Abstract

The article examines the place of illustrative material in college textbooks on sociology in German and Russian seen as multimodal texts, in which verbal, visual, and graphic codes merge into an integral entity. Attention is paid to the problem of evaluation through the prism of visual and graphic elements in textbooks. These aspects are the novelty of the study. The relevance stems from the increasing interest in multimodality as a result of the realization that the study of multimodality requires an integrated approach. Relevance is also manifested in the fact that evaluation in scientific educational practice is a priority subject of sociolinguistics and pragmatics. The research is based on a critical multimodal discourse analysis, in which a comprehensive interpretation of the book text is carried out.

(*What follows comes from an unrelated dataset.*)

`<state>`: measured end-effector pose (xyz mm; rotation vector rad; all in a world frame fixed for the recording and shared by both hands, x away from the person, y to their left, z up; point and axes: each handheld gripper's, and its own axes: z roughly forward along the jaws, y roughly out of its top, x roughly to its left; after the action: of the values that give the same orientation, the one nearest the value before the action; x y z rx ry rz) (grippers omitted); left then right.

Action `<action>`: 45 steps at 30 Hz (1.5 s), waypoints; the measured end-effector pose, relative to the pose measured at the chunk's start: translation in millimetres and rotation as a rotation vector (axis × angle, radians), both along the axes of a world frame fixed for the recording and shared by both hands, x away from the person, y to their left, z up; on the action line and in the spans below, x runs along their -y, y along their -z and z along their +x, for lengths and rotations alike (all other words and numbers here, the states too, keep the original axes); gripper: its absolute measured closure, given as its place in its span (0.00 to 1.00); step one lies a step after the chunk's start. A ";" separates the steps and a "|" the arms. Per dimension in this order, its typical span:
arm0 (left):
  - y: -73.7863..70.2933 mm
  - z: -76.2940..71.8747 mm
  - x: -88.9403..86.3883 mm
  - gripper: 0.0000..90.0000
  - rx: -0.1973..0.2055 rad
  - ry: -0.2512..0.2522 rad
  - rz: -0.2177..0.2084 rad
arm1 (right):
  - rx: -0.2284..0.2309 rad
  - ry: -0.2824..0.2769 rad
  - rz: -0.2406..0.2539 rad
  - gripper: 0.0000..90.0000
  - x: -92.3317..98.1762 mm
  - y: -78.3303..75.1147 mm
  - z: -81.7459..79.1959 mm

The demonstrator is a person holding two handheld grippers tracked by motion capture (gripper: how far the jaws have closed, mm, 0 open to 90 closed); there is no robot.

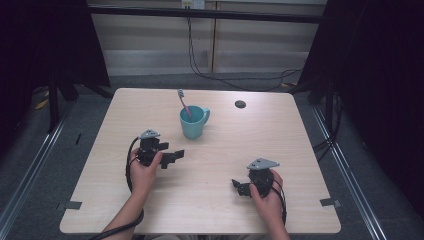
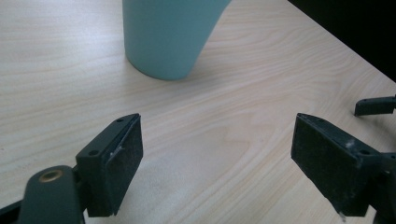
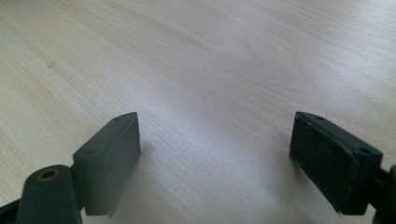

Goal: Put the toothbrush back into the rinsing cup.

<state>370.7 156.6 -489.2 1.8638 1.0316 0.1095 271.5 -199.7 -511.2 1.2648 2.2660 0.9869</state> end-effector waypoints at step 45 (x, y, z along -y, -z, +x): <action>20.8 -19.9 21.0 0.18 0.057 0.082 0.231 | 0.001 -0.001 0.000 0.18 0.0 0.1 0.0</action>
<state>350.8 135.6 -510.1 2.0963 0.9338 0.2411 271.5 -199.7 -511.3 1.2633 2.2656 0.9873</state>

We state that the very use of illustrative material is an evaluative strategy, since images, tables, etc. serve as a means of vivid and compact presentation of the most relevant — from the point of the author’s view — information. Illustrations add expressiveness and emotionality to the text, help structure and gradate information by its importance. The texts accompanying illustrations reveal both the explicit and implicit authorial stance and the engagement tactics. In terms of linguistic and cultural specificity, it was discovered that the Russian text-books are more saturated with visuals, graphics. While the authors of German textbooks use evaluation more, especially hedging of their statements (conjunctive, modal verbs, passive), the Russian textbooks tend to express a more categorical evaluation.